NetApp confirms: SolidFire hyperconverged appliance is coming
HCI plans reveal overshadows Q3 numbers
+Comment NetApp met its revenue predictions for its third fiscal 2017 quarter and talked openly about a coming SolidFire-based hyperconverged product suited for scalable hybrid cloud and mixed workload enterprise deployments.
NetApp's revenues were $1.4bn, an increase of 5 per cent sequentially and 1 per cent year-over-year, pretty flat and smack in the mid-point of its guidance.
Net income of $146m was disappointingly down from the $153m reported a year ago but higher than the prior quarter's $109m.
Product revenue of $784m increased over 10 per cent sequentially and 5 per cent year-over-year.
Revenues from software and hardware maintenance and other services was $620m, relatively flat sequentially and down slightly on a year-over-year basis.
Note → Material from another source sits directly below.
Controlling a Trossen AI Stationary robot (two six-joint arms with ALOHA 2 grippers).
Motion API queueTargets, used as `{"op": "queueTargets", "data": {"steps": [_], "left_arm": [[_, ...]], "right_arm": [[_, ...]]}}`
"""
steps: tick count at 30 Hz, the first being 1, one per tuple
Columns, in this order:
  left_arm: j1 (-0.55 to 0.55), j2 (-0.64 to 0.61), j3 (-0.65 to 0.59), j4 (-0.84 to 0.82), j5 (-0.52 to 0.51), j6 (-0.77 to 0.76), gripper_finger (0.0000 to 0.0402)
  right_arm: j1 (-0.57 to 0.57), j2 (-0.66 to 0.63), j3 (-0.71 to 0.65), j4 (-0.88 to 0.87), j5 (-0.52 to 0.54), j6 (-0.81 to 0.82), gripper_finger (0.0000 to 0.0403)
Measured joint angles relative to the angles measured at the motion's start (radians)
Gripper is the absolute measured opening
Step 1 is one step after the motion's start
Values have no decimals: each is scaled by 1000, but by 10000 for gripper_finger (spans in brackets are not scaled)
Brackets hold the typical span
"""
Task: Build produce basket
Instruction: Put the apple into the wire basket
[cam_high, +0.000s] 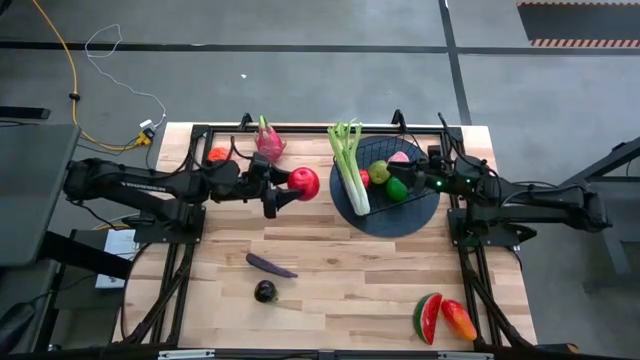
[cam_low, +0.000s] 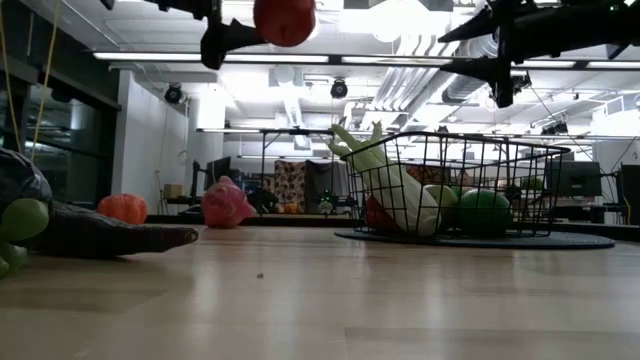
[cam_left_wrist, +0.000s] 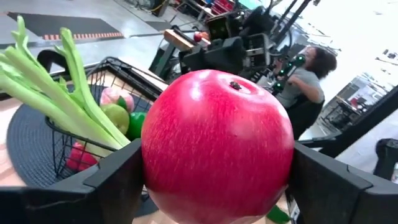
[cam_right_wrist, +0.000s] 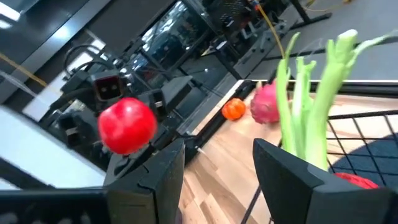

NetApp said its all-flash array annualised net revenue run rate is almost $1.40bn, up 160 per cent year-over-year. It revealed all-flash FAS deployments represent less than 10 per cent of its installed base - we think a lot less - giving it a large opportunity there.
Stifel analyst Aaron Rakers points out that Pure's run rate is around $740m and HPE's all-flash run rate is around $755m. We understand Dell is in the lead with all-flash array annual revenues well above $1.5bn.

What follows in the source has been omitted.